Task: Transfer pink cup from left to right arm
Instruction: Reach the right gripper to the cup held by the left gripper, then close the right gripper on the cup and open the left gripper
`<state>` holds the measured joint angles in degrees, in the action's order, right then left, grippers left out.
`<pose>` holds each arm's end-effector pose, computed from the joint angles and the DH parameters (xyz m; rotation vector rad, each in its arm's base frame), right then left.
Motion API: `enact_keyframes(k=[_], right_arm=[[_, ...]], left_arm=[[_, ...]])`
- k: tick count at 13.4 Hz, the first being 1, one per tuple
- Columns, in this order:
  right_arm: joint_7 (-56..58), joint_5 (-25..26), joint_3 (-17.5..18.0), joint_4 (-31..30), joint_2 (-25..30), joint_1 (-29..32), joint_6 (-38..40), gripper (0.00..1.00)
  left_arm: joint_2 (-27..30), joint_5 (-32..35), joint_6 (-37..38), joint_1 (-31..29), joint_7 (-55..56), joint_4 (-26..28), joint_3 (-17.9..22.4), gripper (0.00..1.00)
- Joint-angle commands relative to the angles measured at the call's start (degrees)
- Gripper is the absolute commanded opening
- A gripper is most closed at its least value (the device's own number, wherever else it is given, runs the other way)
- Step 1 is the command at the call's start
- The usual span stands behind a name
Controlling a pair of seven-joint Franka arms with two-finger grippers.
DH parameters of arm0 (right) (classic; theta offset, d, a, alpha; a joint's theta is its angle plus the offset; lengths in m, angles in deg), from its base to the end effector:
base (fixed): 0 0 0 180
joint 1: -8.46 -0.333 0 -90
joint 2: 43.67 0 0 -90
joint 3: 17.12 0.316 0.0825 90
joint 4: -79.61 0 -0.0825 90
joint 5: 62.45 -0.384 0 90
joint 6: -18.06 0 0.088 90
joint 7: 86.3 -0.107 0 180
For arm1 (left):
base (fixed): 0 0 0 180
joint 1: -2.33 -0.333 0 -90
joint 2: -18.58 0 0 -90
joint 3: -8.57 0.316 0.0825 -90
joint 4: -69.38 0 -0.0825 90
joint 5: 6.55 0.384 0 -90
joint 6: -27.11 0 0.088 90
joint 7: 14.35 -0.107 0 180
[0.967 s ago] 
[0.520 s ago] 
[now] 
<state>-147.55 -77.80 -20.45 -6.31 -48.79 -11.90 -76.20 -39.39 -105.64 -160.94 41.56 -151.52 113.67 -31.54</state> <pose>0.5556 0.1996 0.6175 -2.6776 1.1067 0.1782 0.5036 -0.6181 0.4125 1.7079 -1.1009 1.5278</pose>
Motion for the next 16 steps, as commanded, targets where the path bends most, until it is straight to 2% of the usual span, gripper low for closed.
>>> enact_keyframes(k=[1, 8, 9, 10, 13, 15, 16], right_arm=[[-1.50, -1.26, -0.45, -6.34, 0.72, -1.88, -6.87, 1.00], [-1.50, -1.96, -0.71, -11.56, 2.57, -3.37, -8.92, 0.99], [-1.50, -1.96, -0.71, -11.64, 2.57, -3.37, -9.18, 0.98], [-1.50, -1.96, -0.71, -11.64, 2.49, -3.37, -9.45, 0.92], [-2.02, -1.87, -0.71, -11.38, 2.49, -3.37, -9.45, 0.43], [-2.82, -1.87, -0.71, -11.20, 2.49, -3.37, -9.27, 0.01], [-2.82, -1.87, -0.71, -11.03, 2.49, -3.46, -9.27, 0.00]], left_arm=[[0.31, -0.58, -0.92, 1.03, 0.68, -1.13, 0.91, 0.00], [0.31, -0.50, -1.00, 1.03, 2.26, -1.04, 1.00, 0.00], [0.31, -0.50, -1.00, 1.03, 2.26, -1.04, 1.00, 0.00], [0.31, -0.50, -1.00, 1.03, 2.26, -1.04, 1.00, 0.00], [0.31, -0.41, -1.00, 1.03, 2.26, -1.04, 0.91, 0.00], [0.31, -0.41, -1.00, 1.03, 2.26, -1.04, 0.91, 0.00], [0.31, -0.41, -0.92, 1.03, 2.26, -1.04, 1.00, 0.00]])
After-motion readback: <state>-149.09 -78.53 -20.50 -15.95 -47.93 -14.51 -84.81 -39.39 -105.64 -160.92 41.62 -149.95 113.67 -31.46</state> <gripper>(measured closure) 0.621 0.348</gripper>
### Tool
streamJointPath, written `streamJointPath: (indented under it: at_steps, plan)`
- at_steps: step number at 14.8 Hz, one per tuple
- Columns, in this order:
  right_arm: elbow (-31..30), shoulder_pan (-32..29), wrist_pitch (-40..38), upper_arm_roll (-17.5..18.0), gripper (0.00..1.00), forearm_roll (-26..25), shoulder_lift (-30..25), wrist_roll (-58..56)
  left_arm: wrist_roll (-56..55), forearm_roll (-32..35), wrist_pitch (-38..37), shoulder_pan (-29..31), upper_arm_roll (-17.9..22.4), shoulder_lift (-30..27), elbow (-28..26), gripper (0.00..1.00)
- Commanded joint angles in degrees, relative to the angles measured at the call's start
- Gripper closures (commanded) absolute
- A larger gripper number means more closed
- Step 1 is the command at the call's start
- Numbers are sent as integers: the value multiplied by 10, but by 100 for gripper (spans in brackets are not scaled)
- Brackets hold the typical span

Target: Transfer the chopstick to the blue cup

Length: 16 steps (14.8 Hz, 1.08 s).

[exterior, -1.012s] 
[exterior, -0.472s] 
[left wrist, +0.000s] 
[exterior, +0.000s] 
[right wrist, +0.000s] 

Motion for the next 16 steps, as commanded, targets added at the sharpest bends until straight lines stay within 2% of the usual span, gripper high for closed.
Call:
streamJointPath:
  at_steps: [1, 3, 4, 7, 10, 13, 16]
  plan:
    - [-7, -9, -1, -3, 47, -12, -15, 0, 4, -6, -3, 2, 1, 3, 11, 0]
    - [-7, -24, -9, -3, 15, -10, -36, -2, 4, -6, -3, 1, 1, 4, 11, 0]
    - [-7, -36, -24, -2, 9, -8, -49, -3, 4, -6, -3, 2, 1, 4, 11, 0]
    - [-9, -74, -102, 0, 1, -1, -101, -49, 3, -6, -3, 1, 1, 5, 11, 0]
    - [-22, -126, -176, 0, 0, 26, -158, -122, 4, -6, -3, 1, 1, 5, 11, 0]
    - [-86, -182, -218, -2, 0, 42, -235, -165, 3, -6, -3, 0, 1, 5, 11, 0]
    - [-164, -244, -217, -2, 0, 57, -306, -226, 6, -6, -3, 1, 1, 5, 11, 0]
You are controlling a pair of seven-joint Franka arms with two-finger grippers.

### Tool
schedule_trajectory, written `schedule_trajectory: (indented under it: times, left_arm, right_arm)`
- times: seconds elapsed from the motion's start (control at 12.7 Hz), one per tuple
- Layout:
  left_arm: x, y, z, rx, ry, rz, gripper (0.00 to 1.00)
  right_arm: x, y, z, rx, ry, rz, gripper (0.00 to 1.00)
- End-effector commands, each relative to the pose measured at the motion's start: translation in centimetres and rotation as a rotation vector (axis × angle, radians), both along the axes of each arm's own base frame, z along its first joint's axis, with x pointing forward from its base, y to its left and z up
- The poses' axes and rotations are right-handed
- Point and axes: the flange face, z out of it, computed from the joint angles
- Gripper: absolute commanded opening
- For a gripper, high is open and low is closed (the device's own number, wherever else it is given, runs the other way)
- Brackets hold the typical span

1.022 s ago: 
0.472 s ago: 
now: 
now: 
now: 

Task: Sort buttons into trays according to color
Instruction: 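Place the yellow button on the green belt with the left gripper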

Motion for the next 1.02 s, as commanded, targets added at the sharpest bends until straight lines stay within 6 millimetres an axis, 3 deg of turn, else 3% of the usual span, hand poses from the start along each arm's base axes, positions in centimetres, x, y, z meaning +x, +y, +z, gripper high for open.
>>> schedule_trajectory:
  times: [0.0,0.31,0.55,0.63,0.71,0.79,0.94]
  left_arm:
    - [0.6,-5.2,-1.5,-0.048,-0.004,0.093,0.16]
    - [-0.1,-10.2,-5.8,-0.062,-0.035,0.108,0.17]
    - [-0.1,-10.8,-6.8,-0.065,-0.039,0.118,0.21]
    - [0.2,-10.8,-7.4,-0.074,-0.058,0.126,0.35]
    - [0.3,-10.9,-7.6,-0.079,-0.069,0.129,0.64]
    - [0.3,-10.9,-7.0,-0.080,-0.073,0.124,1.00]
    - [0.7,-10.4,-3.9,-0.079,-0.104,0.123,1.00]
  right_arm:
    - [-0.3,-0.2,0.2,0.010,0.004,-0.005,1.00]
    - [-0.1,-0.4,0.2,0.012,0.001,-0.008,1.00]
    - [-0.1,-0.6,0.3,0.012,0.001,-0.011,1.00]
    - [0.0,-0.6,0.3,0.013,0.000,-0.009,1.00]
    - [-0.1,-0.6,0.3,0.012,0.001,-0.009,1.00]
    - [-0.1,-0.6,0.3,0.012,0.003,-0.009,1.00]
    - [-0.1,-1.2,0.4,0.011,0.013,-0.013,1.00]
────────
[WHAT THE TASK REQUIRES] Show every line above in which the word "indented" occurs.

[RESPONSE BELOW]
streamJointPath, written `streamJointPath: (indented under it: at_steps, plan)`
schedule_trajectory, written `schedule_trajectory: (indented under it: times, left_arm, right_arm)`

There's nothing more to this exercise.